Drugs A - Z

Agaric (Amanita muscaria)

Generic Name: Amanita muscaria

Category

Herbs & Supplements

Synonyms

AA, Agaricaceae, Agaricales, agaric acid, agaric fungus, Agaric aux mouches (French), agaricinic acid, Agaricus arvensis, Agaric basidiomycete, Agrocybe aegerita, Amanitaceae, Amanita flavivolvata, Amanita formosa, Amanita matamoscas (Spanish), Amanita muscaria, Amanita pantherina, Amanita regalis, Amanita virosa, Amanitaceae, Amanite tue-mouche (French), basidiomycete agaric, bitter fungus, brown fly agaric, Clitocybula dusenii, Coprinus cinereus, Cortinarius orellanus Fr., Crepidotus fulvotomentosus, ectomycorrhizal fungi, falsa oronja (Spanish), fausse oronge (French), Fliegenpilz (German), fly agaric, Hebeloma cylindrosporum, Hypholomafasciculare Fries, ibotenic acid, laricic, magic mushrooms, muchomor czerwony (Polish), muscarine, muscazone, muscimol, ovulo malefico (Italian), pantherina poisoning, Roter fliegenpilz (German), selenium, Soma, toadstool, tufted agaric, uovolaccio (Italian), white agaric (Fomes officinalis Neum.).

Background

Agaric, or Amanita muscaria, is a basidiomycete mushroom. Hallucinogenic effects occur upon consumption of the fungi. Fully grown, the cap is usually around 12cm in diameter (up to 30cm) with a distinctive blood-red color (crimson, fading to yellow with age), scattered with white to yellow, removable flecks (warts). It is often referred to as fly agaric due to European use as an insecticide, and its ability to stun or kill flies.

Agaric has traditionally been used in rituals as a hallucinogen. Religious and ceremonial usage of agaric has been documented in Buddhist, Native American, Japanese, Siberian, ancient Greek, and proto-Hindi texts. Gathering and consuming mushrooms and other plants containing psychoactive substances have become increasingly popular among some people experimenting with drugs.

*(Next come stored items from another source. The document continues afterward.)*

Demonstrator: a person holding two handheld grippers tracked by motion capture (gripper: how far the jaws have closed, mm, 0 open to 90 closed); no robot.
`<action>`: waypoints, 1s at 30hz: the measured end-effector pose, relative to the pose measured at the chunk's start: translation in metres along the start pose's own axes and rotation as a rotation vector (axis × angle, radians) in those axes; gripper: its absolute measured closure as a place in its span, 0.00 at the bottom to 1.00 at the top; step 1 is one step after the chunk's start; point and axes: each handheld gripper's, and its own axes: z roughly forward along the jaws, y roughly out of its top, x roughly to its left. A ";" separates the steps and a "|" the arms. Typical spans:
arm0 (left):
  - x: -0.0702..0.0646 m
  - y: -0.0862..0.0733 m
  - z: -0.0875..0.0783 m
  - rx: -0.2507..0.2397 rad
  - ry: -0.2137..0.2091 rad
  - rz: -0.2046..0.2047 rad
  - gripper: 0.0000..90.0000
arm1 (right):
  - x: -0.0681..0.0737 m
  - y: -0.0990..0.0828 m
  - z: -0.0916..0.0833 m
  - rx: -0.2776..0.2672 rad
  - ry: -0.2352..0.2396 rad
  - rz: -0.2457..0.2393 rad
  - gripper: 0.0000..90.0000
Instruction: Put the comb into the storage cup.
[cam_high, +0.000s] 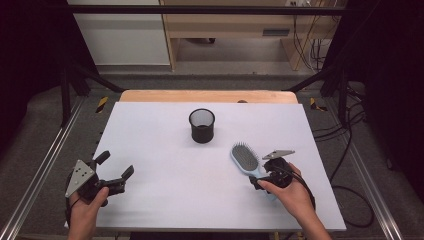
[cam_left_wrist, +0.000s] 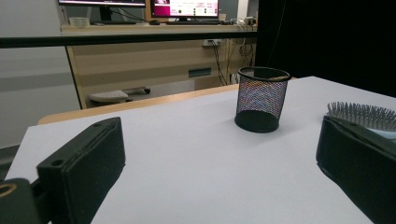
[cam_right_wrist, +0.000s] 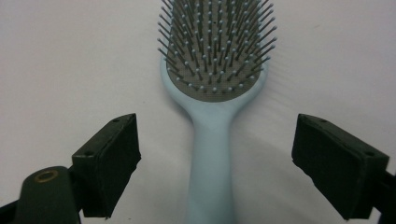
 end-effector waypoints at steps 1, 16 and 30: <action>0.000 0.000 0.000 0.001 0.000 0.000 0.02 | 0.000 0.000 0.002 0.006 0.007 0.000 0.14; 0.000 0.000 0.000 0.003 -0.003 0.002 0.01 | 0.005 0.004 0.017 0.078 -0.007 -0.018 0.45; 0.000 0.000 0.000 0.006 -0.002 0.005 0.02 | 0.003 0.004 0.020 0.098 -0.033 -0.025 0.68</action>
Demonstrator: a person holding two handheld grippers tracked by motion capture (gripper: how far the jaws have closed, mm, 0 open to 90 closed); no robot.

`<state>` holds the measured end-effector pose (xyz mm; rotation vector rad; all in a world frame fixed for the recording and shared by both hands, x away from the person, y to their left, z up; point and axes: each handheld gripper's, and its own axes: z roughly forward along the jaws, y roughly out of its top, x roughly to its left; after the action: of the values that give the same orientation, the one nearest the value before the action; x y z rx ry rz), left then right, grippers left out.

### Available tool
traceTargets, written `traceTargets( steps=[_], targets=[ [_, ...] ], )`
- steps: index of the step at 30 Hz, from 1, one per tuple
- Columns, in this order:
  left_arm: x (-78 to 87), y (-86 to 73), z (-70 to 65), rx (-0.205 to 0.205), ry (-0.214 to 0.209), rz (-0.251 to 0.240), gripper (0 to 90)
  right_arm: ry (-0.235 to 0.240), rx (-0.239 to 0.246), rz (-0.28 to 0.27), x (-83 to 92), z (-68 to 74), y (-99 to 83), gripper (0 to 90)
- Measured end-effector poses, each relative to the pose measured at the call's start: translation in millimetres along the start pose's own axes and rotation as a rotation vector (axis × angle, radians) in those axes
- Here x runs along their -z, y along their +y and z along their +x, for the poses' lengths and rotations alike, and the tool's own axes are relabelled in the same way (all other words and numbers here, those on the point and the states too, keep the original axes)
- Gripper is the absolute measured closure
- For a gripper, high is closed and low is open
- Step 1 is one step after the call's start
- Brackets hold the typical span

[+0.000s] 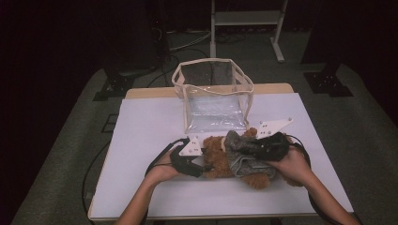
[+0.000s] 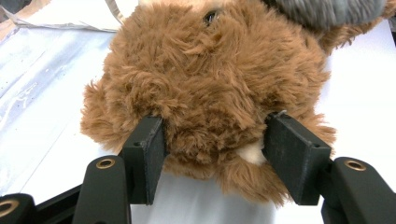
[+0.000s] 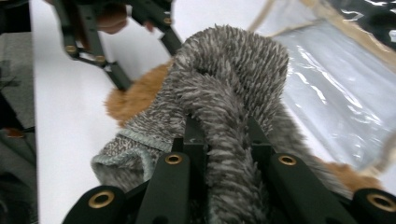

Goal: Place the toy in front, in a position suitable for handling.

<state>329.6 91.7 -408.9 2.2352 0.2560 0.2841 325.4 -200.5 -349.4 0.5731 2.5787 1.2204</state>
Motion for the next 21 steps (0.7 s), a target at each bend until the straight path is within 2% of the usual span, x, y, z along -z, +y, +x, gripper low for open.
traceTargets(
  steps=[4,7,12,16,21],
  targets=[
    [0.4,-0.3,0.5,0.002,-0.006,-0.001,39.5,-0.016,-0.036,-0.005,4.3,-11.4,-3.5,75.8],
    [1.7,-0.2,0.2,0.004,-0.011,-0.007,39.1,0.003,-0.056,-0.010,3.9,-13.9,-7.2,75.8],
    [6.5,1.4,2.2,0.035,-0.009,-0.059,36.2,0.035,-0.045,0.001,0.7,-2.0,-11.9,75.7],
    [3.7,1.3,1.5,0.056,-0.009,-0.058,32.3,0.081,-0.045,0.007,1.8,9.2,-16.5,75.7],
    [-3.1,-0.4,-4.8,0.051,-0.030,-0.066,34.2,0.096,-0.037,-0.011,6.0,13.6,-9.1,75.7]
  ],
)
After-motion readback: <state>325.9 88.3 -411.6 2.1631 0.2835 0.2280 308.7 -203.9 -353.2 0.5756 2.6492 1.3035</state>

Agaric is considered poisonous, though rarely fatal. Several studies document the toxicity and neurological effects of taking agaric by mouth. No formal trials regarding agaric toxicity or therapeutic benefit are currently available.

Evidence

DISCLAIMER: These uses have been tested in humans or animals. Safety and effectiveness have not always been proven. Some of these conditions are potentially serious, and should be evaluated by a qualified healthcare provider.

Tradition

WARNING: DISCLAIMER: The below uses are based on tradition, scientific theories, or limited research. They often have not been thoroughly tested in humans, and safety and effectiveness have not always been proven. Some of these conditions are potentially serious, and should be evaluated by a qualified healthcare provider. There may be other proposed uses that are not listed below.
Antipyretic (fever reducer), hallucinogenic, insecticide, sweating, tuberculosis (intestinal).

Dosing

Adults (18 years and older)

Safety, efficacy, and dosing have not been systematically studied. However, due to adverse effects, use in adults is not recommended.

Children (younger than 18 years)

Safety, efficacy, and dosing have not been systematically studied. However, due to adverse effects, use in children is not recommended.